Heyman’s spirit of inquiry has an honest bent, and he tries to patch some of the holes in the model, but not quite adequately. For example, he reduces treatment to pharmacotherapy, contingency-oriented strategies and “AA and its offshoots.” To miss the wider array of therapies is to hurry through terrain that deserves fuller consideration.
Where Heyman does a better job is in his critique of other approaches to addiction. He shows that people who do not seek treatment differ from those who do. Those in treatment are more likely to have complex problems, causing us to lose sight of the fact that most people with addiction discontinue the behaviour by their 30s, often without formal help. He also offers narratives of people with addiction that illustrate how changing life circumstances led people to choose to stop using drugs. For Heyman, that sets addiction apart from diseases, where biological factors keep people ill in ways that volition cannot resolve.

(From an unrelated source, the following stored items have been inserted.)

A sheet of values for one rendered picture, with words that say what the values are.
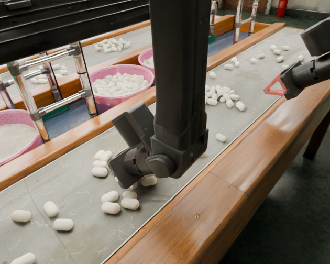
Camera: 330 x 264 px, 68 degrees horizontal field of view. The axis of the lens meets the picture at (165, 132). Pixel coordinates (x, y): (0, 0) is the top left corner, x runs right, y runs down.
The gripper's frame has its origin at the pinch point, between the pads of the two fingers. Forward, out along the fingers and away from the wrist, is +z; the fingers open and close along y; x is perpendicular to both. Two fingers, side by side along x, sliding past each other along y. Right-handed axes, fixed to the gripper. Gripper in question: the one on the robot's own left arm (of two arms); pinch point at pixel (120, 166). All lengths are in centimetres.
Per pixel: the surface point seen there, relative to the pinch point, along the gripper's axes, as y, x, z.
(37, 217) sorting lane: 19.6, -0.7, 2.3
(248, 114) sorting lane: -40.0, 8.3, -8.0
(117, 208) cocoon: 7.8, 5.5, -7.5
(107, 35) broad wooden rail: -57, -56, 63
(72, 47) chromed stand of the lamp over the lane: -6.3, -30.6, 2.0
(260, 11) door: -458, -65, 184
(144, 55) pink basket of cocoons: -51, -31, 35
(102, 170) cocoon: 4.0, -1.5, 0.1
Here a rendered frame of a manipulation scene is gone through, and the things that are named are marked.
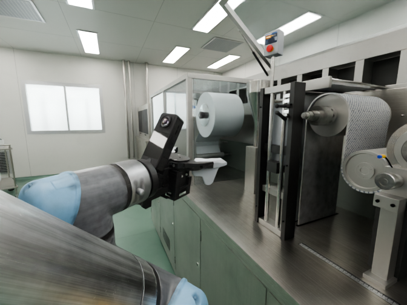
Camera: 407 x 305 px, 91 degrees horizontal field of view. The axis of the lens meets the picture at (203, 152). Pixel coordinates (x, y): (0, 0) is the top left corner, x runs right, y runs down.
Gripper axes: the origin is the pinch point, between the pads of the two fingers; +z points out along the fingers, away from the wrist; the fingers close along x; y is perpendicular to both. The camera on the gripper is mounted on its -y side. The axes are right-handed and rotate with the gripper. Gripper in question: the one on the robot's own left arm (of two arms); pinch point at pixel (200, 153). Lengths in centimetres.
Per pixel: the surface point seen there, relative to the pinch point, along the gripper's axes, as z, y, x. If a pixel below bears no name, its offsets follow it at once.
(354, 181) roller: 31.6, 5.1, 36.5
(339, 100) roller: 35.8, -18.5, 27.5
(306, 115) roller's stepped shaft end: 27.6, -12.8, 19.8
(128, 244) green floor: 83, 142, -128
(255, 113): 68, -11, -9
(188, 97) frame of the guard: 58, -16, -48
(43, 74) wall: 168, -39, -526
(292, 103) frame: 27.3, -16.0, 15.2
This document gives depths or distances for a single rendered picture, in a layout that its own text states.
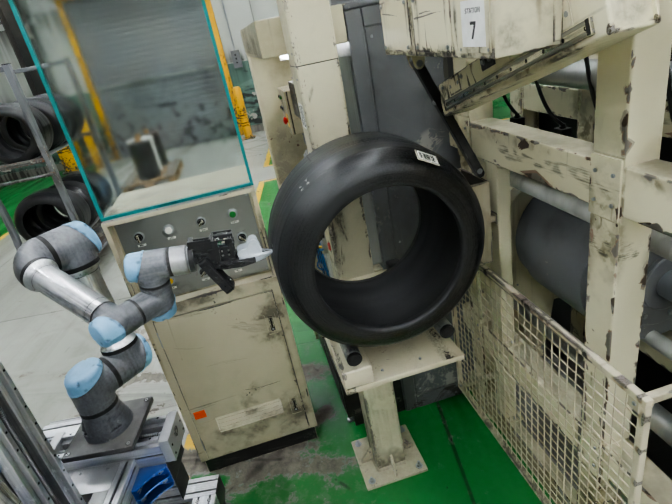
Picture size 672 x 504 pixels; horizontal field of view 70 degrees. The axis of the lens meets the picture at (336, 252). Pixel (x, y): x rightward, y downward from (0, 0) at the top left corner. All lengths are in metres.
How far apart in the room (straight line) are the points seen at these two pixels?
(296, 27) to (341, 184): 0.52
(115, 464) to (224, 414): 0.62
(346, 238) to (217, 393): 0.96
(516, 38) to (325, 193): 0.50
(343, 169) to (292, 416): 1.44
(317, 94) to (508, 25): 0.68
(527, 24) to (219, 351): 1.61
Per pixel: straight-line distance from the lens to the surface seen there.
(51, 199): 4.99
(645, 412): 1.15
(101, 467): 1.83
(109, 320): 1.26
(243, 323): 2.01
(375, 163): 1.15
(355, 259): 1.65
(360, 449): 2.36
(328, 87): 1.49
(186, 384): 2.17
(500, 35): 0.96
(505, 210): 1.75
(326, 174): 1.15
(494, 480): 2.23
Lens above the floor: 1.75
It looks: 25 degrees down
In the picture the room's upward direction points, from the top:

While allowing that biology is integral to the nature of drug use, Heyman vigorously attacks the view that addiction is a chronic, relapsing brain disease. Yet even if his economics-informed psychology of choice enhances our understanding of addiction as a complex process, it too is insufficient. And if addiction is a disorder of choice, his argument leads away from failed volition and willpower and towards the ways social factors and biology shape physic space to make it easy or hard to engage in behaviours that lead into – and out of – addiction.
Addiction: A Disorder of Choice. Gene M. Heyman. Harvard University Press, Cambridge, 2009, 216 pp., $26.95US.
Wayne Skinner is deputy clinical director of the Addictions Program at the Centre for Addiction and Mental Health in Toronto.